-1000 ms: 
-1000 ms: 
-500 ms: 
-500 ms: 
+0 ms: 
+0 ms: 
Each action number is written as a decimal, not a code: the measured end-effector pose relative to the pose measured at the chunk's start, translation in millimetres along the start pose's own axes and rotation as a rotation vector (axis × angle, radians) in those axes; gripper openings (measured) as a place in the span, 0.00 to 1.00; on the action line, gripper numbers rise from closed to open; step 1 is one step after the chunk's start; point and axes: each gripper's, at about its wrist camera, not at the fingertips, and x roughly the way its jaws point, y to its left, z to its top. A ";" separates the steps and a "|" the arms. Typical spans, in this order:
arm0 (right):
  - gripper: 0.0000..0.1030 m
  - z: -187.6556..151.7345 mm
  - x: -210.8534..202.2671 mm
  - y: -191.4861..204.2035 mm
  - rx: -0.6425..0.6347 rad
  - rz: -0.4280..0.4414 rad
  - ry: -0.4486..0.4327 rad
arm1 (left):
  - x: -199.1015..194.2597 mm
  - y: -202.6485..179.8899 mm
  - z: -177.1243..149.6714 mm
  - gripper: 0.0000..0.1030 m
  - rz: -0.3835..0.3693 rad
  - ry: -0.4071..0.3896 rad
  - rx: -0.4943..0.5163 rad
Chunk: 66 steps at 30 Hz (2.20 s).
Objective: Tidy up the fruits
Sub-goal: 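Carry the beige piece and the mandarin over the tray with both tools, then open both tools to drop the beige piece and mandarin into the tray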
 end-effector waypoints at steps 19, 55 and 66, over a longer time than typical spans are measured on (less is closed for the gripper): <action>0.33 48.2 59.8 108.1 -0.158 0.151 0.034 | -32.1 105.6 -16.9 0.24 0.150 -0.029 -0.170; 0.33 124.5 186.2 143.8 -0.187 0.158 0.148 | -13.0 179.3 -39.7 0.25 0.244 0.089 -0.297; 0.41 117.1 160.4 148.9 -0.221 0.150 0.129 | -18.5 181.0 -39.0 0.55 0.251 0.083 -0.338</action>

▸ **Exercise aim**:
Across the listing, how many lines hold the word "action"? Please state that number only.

▸ **Reply**:
2